* _YOUR ASSIGNMENT_
Which lines in the data below contain the string "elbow"? Show each one.

* _INFORMATION SHOWN_
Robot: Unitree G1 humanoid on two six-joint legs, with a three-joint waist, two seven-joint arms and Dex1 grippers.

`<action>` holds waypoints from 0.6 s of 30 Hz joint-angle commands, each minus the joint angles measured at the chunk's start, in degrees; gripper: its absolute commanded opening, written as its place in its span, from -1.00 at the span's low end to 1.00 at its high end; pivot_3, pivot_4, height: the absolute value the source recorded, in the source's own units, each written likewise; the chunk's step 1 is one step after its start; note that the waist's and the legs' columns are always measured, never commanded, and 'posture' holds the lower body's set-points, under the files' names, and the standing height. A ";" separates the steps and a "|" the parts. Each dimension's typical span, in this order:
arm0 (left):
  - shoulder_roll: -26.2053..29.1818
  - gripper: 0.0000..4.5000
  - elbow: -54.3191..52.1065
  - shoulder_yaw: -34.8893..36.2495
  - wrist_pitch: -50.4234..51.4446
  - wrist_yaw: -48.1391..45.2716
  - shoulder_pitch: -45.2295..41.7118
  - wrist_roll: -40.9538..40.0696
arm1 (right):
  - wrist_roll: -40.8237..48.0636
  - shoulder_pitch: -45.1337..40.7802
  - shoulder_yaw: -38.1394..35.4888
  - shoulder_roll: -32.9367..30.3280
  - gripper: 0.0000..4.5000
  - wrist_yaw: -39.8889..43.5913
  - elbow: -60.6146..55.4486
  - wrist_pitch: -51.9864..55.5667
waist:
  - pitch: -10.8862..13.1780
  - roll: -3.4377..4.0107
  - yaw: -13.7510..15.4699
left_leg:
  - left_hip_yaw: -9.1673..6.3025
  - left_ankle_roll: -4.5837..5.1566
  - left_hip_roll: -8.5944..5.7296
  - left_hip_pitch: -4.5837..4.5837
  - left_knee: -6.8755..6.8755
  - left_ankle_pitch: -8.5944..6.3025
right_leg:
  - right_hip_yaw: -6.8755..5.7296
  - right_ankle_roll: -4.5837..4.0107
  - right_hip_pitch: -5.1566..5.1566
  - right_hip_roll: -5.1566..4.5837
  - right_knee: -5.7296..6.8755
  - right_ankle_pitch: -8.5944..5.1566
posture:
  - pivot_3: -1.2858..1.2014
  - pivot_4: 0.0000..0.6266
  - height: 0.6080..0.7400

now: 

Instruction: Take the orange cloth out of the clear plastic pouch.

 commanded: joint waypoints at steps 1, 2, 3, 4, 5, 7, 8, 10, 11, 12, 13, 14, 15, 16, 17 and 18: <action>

* _RESULT_
  - elbow: -54.3191..52.1065
  - elbow: -60.6146..55.4486

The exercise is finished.